Data:
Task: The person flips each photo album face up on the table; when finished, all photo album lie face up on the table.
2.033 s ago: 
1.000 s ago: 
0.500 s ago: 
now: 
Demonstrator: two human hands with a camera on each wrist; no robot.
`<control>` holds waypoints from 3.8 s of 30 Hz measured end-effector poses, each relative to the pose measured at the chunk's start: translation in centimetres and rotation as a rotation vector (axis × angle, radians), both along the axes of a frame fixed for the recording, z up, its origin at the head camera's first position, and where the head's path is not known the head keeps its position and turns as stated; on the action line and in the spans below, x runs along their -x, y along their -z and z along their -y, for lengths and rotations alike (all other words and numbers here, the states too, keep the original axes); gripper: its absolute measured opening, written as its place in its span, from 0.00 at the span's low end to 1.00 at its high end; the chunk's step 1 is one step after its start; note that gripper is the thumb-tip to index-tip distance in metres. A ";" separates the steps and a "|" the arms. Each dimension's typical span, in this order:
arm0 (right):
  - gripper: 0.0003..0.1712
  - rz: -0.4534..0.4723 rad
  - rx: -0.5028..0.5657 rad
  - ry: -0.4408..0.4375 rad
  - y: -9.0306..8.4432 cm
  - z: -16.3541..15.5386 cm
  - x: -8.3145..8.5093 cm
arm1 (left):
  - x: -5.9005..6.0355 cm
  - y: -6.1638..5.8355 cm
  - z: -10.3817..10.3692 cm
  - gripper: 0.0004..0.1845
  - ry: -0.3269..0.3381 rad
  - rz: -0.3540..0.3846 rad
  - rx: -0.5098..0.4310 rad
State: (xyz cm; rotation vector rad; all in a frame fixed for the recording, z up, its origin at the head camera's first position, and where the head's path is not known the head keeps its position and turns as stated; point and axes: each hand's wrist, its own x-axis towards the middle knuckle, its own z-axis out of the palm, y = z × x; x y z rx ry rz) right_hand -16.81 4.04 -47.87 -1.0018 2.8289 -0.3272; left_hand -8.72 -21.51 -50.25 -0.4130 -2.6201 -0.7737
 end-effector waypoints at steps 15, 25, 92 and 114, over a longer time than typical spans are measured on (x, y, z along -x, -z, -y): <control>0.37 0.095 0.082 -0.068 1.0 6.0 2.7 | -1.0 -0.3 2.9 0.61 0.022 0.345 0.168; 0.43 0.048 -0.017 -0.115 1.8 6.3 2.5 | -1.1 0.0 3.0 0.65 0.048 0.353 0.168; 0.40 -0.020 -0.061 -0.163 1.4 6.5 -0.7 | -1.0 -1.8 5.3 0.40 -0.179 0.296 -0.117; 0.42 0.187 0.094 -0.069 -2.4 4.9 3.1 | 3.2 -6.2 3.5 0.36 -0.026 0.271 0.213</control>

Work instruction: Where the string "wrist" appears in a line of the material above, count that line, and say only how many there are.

Output of the task: 2